N: We try to use as many permaculture techniques as we can. We also focus on recycling and reusing to develop local, sustainable growing techniques. We use locally found, affordable and natural materials as much as possible, and like to learn from traditional rural methods as well as more contemporary practices. For instance we like to use clay pots called matka to keep plants watered, which minimises water wastage and evaporation.


What was Mumbai like before you started in regards to green living and how are things changing? How is Fresh & Local contributing to this change?

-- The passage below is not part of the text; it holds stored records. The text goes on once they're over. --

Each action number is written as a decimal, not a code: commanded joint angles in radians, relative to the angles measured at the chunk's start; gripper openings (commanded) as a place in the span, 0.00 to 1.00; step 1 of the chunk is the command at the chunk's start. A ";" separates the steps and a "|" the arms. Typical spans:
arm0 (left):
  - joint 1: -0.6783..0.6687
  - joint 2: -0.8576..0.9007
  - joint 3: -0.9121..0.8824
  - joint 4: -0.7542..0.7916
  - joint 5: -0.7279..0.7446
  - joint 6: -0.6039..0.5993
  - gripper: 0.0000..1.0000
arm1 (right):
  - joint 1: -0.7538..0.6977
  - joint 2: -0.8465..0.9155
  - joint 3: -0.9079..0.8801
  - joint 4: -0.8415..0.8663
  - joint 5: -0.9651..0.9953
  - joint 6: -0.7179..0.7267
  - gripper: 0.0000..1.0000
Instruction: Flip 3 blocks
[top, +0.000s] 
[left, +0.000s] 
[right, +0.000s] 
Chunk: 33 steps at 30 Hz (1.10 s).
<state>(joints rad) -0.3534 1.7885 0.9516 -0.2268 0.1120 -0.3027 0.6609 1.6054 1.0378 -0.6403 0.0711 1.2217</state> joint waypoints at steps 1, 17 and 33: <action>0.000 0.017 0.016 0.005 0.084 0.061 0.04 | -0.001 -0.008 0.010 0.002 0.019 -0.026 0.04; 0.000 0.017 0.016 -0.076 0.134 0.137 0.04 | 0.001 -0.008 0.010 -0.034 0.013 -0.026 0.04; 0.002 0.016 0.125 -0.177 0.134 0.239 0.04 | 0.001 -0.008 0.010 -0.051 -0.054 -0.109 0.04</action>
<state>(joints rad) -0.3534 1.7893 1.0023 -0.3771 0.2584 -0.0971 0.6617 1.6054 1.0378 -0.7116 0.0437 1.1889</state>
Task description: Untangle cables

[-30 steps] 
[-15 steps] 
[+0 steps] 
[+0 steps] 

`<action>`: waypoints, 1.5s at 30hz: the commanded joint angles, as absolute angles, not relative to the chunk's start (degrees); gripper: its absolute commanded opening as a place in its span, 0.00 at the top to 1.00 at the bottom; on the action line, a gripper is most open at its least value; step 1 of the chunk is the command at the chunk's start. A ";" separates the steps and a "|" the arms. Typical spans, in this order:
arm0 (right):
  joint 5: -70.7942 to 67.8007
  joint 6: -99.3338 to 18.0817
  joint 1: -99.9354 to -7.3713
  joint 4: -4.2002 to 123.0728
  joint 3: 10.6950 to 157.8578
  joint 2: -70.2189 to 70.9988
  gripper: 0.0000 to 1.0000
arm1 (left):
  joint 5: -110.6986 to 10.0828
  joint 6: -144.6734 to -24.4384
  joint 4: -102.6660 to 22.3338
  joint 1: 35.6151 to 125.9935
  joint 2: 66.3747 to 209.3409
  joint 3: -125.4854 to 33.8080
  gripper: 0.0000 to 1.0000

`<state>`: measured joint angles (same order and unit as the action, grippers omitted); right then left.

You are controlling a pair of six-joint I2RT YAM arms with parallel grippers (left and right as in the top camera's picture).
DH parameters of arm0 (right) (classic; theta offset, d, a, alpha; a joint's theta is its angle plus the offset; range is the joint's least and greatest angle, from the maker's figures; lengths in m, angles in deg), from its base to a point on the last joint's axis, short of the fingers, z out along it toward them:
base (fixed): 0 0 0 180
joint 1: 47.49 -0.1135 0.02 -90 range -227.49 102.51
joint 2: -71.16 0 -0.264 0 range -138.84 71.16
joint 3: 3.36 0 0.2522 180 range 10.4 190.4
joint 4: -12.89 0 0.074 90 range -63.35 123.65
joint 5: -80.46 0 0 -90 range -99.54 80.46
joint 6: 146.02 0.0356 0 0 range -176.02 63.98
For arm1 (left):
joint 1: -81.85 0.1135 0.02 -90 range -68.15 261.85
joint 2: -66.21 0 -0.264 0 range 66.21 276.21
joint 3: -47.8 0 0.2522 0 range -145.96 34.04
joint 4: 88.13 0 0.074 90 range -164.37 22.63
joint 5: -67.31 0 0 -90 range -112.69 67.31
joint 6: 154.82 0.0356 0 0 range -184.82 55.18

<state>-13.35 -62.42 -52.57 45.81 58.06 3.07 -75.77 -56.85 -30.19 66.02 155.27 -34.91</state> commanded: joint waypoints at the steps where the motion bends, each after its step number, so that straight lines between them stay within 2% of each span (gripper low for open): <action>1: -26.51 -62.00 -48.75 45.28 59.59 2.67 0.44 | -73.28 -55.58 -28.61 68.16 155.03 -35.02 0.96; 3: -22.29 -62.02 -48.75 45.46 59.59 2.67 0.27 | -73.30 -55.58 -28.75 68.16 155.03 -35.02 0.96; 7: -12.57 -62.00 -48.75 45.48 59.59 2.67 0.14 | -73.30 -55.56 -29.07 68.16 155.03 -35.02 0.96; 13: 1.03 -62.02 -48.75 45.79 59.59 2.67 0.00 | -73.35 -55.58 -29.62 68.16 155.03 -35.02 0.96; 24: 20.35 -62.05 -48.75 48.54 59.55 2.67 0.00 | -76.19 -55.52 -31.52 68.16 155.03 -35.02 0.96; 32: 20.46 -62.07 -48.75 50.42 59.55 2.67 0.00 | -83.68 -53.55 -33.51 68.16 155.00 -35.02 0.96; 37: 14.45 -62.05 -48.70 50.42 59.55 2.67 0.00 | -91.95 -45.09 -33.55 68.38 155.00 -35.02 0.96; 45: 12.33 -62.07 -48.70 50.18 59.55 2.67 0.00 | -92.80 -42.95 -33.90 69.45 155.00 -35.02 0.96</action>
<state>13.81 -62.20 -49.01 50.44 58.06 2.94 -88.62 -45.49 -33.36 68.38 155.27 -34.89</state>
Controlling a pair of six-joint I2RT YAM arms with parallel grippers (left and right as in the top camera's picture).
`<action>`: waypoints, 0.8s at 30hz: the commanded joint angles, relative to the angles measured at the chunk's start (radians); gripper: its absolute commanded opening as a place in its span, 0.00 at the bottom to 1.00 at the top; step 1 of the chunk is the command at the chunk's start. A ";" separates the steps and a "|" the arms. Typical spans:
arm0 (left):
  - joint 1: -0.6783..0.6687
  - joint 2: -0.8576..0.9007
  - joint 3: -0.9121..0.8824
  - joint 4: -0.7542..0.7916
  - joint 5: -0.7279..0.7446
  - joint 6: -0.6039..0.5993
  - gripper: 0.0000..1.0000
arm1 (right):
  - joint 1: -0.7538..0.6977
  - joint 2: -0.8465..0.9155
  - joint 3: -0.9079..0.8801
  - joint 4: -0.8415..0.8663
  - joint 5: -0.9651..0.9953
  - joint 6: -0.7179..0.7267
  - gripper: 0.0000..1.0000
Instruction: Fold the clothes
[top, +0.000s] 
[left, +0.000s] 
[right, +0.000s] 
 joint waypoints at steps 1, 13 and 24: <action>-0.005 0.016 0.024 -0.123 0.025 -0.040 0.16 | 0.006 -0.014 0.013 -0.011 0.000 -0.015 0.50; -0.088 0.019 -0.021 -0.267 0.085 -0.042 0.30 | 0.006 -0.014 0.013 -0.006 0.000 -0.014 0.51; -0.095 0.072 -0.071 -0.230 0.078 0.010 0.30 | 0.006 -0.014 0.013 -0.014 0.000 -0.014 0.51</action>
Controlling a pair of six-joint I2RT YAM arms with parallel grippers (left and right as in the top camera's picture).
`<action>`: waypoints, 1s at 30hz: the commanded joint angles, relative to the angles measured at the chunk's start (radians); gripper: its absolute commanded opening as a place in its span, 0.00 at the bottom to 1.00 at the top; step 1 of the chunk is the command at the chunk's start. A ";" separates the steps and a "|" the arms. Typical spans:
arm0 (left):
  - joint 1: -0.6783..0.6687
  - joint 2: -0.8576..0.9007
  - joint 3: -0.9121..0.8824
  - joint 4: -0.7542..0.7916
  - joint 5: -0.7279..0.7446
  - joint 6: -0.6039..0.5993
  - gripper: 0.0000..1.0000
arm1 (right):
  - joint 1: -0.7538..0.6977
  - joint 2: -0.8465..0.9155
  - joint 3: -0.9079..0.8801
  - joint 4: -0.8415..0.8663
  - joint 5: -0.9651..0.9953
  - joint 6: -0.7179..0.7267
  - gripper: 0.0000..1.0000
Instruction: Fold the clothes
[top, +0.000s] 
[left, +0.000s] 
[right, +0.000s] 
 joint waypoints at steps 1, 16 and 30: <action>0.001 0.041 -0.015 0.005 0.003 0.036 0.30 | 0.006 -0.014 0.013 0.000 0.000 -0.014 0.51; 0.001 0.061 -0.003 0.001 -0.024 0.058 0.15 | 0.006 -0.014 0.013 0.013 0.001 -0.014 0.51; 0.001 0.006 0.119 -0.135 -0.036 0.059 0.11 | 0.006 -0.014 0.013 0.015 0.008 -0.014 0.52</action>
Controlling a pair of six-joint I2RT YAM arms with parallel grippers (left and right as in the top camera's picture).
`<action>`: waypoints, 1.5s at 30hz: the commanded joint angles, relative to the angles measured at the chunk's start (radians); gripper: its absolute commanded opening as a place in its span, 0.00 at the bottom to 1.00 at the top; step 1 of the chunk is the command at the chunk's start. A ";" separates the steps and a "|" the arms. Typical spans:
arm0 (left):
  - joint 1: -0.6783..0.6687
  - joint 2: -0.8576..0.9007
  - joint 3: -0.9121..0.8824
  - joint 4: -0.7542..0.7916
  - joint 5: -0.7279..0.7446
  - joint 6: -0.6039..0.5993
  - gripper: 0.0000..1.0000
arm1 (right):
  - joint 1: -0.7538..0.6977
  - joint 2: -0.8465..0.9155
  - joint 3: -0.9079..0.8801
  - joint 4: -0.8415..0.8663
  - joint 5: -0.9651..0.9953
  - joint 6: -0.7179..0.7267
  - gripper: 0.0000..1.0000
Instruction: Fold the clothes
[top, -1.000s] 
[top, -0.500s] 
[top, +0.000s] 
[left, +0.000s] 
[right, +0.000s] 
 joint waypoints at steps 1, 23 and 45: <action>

A: The interest and awareness in organic, sustainable living, gardening and urban farming in general, continues to increase dramatically every year. When we started, we were met with a lot of scepticism. Several people said that farming was a rural practice, and that no one would engage with it in the city. Now, we still don’t do any rural-style farming in the city, but people are incredibly eager to learn how to grow something at home, and if they have space, are equally eager to develop their available area into home gardens. We have hosted hundreds of workshops, had consistent interest in the form of volunteers and visitors to Flyover Farm since 2012, we’ve been part of several public fairs and events and have even hosted a reality TV show promoting gardening… These are just a few examples of how mainstream it’s all becoming.

What do you hope your initiatives can bring to the city?

A: Through our work we hope to inspire and empower city residents to take back the city and make it more liveable by increasing biodiversity, making spaces beautiful and interactive, and growing fragrant, nutritious and delicious produce. To us, urban farming is a first step in supporting the larger organic farming movement, understanding where our food comes from, taking care of oneself and one’s surrounding environment.

N: As well as informing people about the ease of growing food, which in turn reduces dependency on importing it from elsewhere.

We hope to empower city residents to take back the city and make it more liveable.

How do you see Fresh & Local develop in the future?

A: Our experiences working in the non-profit space led to the setting up of a consultancy THRIVE with Jonathan Benda. THRIVE works mostly with businesses interested in supporting and promoting the urban, organic movement. We also are in the process of setting up a community garden centre and store, supplying the best products, sourced or designed by us to make gardening in the city more accessible.